必要なのは、入試本番の試験時間内に、自分自身が次の一手に気付く事です。
パターン的な解き方を使うのだけれど、どのパターンを使うのかを見極める力が
ものをいうことになります。
 このような力を養う上で大切な事は、

・気持ちの余裕を持って問題に取り組む事。
・「僕には解けるはずだ」という強い自己肯定感を持ち続けること。
・条件(仮定)をしっかりと把握すること。
・まず、何かを書き始めること。
・書き始めて、これじゃあうまくいかないと感じたら、次の方法に移ること。

多量の問題の繰り返し学習を真面目にやり続けてきた子供たちは、
このような学習を苦手にしている事が多いのです。
御三家志望者の半数以上が、初見の問題に弱いと困っていらっしゃるのではないでしょうか。

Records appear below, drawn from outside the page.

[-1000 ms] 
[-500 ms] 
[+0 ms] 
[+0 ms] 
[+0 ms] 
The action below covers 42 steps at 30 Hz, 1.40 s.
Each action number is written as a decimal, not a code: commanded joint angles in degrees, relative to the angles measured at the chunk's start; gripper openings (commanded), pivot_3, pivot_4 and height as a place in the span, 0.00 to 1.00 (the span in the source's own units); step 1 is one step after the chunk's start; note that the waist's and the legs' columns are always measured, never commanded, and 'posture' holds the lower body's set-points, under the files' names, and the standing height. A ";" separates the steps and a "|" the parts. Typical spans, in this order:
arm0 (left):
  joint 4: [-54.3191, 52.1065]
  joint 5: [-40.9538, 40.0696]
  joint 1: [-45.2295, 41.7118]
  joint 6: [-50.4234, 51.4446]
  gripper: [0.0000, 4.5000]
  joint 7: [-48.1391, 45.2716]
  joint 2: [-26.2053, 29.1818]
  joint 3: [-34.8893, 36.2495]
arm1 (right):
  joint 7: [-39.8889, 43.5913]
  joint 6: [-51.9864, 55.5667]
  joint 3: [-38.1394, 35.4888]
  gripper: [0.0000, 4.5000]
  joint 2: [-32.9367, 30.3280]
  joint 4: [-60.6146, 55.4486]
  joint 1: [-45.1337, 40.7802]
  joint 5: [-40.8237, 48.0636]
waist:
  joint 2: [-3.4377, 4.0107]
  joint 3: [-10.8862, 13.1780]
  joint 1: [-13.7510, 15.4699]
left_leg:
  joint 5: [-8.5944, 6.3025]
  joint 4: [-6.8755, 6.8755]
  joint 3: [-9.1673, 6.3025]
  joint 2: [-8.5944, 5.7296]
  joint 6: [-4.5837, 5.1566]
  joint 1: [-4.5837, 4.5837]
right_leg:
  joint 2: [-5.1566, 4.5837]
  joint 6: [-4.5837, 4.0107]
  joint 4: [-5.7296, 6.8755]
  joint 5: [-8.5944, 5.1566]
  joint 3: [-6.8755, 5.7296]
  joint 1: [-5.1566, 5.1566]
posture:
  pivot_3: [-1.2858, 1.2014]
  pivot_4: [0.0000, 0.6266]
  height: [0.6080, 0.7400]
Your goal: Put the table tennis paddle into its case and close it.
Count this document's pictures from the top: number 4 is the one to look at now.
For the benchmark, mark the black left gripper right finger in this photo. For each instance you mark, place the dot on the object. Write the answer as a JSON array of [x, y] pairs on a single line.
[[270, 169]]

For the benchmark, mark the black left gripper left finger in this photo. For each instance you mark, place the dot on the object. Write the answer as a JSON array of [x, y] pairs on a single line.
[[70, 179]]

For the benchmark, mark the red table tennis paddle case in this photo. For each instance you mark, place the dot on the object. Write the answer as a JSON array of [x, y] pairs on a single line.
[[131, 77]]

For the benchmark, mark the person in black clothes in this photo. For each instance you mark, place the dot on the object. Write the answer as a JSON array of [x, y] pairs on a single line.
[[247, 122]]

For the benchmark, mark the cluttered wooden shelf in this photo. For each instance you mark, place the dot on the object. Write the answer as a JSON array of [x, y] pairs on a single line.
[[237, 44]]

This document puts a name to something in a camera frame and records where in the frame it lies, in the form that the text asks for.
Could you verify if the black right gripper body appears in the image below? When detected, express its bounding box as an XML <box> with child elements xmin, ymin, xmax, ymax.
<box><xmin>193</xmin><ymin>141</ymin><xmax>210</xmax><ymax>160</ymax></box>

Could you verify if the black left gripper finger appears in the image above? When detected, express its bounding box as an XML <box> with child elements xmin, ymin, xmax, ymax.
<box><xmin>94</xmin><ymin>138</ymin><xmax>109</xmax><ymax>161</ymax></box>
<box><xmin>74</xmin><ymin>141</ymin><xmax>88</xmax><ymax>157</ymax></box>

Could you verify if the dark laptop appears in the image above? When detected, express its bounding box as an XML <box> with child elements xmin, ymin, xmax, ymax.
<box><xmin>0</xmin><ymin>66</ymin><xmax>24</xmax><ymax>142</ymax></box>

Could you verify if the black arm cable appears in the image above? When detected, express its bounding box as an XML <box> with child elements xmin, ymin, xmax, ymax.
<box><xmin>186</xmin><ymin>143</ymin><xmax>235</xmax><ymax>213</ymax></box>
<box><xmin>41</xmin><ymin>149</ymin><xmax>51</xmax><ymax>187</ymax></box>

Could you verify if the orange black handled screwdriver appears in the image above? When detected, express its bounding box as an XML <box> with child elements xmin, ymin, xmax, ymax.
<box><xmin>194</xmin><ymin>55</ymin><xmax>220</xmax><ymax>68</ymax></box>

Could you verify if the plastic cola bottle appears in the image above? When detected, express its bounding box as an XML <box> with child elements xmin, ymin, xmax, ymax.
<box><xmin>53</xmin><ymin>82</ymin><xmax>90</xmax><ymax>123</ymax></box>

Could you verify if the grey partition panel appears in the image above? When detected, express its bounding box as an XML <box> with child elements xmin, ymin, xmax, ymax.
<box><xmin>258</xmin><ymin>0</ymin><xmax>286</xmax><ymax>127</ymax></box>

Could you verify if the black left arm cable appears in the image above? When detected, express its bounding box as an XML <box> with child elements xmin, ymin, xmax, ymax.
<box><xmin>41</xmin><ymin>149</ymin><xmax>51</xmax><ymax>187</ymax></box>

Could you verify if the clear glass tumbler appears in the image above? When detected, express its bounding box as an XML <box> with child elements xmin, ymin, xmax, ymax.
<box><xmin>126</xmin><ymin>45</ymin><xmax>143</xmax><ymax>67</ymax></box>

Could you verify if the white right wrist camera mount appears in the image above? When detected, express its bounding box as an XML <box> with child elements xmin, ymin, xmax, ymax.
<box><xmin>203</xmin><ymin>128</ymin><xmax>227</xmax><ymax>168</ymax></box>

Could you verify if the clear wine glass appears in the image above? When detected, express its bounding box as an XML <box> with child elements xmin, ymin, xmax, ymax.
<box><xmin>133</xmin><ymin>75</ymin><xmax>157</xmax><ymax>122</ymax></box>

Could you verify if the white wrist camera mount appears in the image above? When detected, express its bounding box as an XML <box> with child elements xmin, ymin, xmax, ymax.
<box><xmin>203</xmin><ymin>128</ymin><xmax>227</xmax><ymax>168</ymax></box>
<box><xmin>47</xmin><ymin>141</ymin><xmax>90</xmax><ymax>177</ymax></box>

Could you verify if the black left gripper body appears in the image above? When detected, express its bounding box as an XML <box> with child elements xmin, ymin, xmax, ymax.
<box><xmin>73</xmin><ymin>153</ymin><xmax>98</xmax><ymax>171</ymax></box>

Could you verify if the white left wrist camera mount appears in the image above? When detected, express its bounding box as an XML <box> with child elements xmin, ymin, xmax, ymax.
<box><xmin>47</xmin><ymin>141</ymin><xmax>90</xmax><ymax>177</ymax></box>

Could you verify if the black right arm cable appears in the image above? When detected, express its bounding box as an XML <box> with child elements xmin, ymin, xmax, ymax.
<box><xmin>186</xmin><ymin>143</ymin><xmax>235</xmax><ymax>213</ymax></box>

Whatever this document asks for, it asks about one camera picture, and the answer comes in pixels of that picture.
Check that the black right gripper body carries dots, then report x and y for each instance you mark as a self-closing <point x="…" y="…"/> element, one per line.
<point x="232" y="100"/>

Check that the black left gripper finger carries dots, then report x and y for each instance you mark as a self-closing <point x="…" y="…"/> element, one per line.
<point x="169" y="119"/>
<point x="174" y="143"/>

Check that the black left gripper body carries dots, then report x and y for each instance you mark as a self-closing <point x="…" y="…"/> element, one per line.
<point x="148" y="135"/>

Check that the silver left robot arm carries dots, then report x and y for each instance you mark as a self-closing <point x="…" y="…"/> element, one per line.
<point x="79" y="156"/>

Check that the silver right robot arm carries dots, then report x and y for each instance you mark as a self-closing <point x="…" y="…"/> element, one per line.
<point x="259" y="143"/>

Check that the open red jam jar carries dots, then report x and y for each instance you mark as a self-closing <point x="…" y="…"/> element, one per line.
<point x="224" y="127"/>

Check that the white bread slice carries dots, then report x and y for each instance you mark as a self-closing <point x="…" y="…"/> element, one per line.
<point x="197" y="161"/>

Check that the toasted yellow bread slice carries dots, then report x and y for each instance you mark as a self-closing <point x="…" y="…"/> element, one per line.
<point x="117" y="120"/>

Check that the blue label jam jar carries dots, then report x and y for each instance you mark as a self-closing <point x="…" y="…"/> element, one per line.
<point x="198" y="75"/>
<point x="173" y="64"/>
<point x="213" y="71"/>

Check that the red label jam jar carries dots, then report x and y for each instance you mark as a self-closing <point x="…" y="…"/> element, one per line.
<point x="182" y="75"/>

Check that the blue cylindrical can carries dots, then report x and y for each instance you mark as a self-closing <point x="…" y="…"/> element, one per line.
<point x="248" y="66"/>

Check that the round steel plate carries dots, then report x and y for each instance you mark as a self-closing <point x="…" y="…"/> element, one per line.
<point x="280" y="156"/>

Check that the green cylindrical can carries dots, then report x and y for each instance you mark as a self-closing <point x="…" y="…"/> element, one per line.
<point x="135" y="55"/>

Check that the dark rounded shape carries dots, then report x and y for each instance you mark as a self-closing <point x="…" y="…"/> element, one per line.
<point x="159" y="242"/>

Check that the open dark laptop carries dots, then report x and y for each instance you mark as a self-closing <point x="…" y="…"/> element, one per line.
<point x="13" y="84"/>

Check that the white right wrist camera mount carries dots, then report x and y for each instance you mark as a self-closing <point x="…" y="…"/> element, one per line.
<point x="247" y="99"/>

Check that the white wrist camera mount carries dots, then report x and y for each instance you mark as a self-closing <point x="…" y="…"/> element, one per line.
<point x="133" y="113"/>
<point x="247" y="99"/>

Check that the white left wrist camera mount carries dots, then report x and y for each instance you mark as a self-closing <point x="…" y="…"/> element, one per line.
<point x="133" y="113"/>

・学習プランを単純化して、お子さんの精神的な安定を図る。
・大丈夫だよ。君なら解けるよと励まし続ける。
・解き方を熟知している者が、「何が分かっていて何が求められているの」と質問してあげる。
・「まず、何を書けば良いと思う?」と質問して上げる。
・解き方を熟知している者が、「その方法で、次に何が求められそうかな?」
「何か、他の方法に気がつかないかな?」とタイミング良く言って上げる。

このような事が出来れば、「気付く」力を高めることが出来ます。
親御さんが出来る事と信頼できる第3者(家庭教師や個別指導)に任せることを
分けて考えるべき時期に入ってきたと言えます。

そして、その第3者は本当に信頼に足るかどうか、の判断は、親御様の一番大切な役割です。
 

御三家を目指す方々に(2)

□悩み方が間違っていませんか(2)□
 
先週は、
これまで、上位クラスをキープしてきた子供たちは、「インプットの達人」であること。
そして、御三家レベルを目指すためには、
「頭脳の引き出しから、この問題を解くために必要な知識を探し出す意欲」
が、必要だというお話をさせていただきました。

今回は、その続きです。

「集団塾のメリットは、カリキュラムがしっかりしていることだ。」
このことは、折に触れお話ししてきましたが、ここで少しまとめておきましょう。
カリキュラムとは、下記の3つです。
1 授業の進行表
2 授業の進行表に伴う教材
3 授業の進行に従って行われる授業の理解度をチェックするテスト

カリキュラムがしっかりしている塾に通っている場合は、授業を受けているだけで、
入試に必要な単元や項目がもれなく、しかもオートマチックに学ぶことが出来ます。
これはこれですごいことなのです。
長年の入試問題の分析によって度重なる改訂努力を継続してきたその塾の宝物です。

そして、塾は、「解き方」を教えてくれます。
それも、研究され尽くした優れた解き方を提示してくれます。
ですから、「インプットの達人」は、授業をしっかりと聞き、家に帰って解き方を覚え込むことで、
理解度をチェックするテストでよい点数が取れてきたのです。

ところが、学習単元が一巡し終わった7月以降は、1週間の学習項目が飛躍的に
増えることになります。

小6の夏期講習はどの大手塾も約30日前後あります。
40日ある夏休みのほとんどを使うことになるのですが、
この30日で小4から小6の一学期までの2年半に習ってきたことのほとんどを
復習することになります。
(夏休み明けに行われる学力テストが、志望校合格に向けて試金石として利用される
理由です。)
また、二学期中に再度全ての単元を復習することになります。
この時期の1週間の学習範囲は小6の一学期までの5倍から10倍になります。

それまで、1週間または1ヶ月単位で確実にインプット出来ていたとしても、これほどに
ハイペースになってくると、普通はうまくいかなくなるものです。
一度は習った内容の復習ですから、もし100%覚え込んでいるならば全く問題は生じません。
ところが、忘れていることが想像以上に多いのです。

長年受験生を教えている私たちでも、小6の二学期には、
「え~、これを忘れちゃったの!」
という、言うべきでは無い台詞が口をついて出てしまうことがあります。
各塾の最上位クラスの生徒ですらそうなのです。

入試直前の5~6ヶ月は、
・既に覚え込んで定着している知識や解き方。
・過去に学習し一度は定着したが今は曖昧になってしまったもの。
・記憶からたぐり寄せることが不可能になってしまったもの。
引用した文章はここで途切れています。